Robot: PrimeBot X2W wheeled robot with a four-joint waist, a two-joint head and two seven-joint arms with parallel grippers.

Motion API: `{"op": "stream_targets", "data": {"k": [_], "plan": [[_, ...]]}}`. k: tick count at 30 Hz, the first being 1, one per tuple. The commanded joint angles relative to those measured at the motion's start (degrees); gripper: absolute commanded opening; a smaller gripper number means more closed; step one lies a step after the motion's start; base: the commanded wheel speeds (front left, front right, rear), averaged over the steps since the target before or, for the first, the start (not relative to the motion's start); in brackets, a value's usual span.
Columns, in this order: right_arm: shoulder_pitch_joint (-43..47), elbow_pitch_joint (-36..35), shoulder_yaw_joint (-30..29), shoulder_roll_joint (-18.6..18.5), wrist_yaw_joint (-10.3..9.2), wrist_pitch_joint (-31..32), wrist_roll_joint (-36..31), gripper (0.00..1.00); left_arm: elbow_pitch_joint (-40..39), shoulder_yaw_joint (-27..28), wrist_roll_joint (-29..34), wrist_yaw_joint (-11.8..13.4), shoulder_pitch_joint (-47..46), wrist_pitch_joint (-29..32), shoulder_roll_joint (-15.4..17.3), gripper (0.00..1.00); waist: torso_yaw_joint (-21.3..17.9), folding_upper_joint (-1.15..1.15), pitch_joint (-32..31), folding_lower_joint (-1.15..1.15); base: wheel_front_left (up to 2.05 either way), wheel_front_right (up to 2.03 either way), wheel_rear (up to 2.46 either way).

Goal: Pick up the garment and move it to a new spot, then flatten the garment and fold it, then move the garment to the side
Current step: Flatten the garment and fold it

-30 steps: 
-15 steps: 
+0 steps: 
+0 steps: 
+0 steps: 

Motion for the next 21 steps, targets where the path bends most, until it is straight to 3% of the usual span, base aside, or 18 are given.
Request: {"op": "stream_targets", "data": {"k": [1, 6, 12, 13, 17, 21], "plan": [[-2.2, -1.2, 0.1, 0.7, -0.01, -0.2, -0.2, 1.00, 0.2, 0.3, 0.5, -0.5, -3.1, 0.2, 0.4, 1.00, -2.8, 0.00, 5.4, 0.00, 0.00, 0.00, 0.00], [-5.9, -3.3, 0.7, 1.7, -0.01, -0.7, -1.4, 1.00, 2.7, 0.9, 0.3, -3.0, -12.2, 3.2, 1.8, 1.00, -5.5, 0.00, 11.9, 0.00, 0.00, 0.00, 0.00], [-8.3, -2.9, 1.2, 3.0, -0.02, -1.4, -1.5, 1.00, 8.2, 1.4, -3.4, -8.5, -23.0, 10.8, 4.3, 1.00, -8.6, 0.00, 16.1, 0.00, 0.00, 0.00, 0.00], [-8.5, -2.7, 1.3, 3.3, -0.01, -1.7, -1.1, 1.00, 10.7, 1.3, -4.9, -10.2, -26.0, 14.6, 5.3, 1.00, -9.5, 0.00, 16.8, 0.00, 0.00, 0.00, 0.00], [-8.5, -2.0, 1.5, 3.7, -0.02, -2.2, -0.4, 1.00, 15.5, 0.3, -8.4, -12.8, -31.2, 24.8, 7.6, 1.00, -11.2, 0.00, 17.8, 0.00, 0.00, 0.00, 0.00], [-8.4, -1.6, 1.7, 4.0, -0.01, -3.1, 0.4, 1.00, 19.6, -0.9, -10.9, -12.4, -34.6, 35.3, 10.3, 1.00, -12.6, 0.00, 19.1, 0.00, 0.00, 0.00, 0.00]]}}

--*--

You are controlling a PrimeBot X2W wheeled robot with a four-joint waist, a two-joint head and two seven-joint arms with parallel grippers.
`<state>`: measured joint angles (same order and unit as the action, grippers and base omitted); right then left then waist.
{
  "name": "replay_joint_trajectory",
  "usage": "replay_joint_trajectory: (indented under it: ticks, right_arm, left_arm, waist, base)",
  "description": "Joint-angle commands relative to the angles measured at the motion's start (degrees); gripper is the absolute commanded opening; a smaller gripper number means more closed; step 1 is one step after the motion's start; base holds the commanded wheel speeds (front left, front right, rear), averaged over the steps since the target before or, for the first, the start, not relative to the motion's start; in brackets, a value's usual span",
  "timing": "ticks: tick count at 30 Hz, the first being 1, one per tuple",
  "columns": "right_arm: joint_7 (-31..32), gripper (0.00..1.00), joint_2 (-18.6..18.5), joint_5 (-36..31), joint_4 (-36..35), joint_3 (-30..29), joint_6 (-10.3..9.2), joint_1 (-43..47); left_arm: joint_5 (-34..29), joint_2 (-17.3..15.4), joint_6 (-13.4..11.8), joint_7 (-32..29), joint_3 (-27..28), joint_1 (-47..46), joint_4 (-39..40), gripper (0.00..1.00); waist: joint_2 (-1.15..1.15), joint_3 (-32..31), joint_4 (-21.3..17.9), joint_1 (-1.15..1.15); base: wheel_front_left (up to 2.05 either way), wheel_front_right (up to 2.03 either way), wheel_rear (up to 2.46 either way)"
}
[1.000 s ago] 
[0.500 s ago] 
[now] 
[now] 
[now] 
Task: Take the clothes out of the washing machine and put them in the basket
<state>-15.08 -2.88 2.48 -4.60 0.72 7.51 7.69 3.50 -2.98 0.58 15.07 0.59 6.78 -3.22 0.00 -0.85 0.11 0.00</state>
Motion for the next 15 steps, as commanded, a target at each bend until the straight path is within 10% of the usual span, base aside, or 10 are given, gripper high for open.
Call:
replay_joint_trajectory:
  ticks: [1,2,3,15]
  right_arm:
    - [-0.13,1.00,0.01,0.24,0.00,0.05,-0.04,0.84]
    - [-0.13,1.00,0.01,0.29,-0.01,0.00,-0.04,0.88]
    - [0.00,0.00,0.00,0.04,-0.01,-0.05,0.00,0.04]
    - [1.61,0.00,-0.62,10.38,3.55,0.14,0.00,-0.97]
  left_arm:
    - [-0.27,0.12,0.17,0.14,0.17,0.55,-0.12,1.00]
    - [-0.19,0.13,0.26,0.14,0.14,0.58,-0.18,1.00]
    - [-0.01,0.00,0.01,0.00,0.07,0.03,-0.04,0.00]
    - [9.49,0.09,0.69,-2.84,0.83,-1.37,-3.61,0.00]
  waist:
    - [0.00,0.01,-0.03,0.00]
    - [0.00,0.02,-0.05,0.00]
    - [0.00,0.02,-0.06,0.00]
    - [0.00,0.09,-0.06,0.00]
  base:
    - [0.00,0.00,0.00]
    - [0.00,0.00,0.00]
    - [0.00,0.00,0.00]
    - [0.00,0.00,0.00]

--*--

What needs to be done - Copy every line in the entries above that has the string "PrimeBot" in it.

Answer to the problem -
Robot: PrimeBot X2W wheeled robot with a four-joint waist, a two-joint head and two seven-joint arms with parallel grippers.
You are controlling a PrimeBot X2W wheeled robot with a four-joint waist, a two-joint head and two seven-joint arms with parallel grippers.

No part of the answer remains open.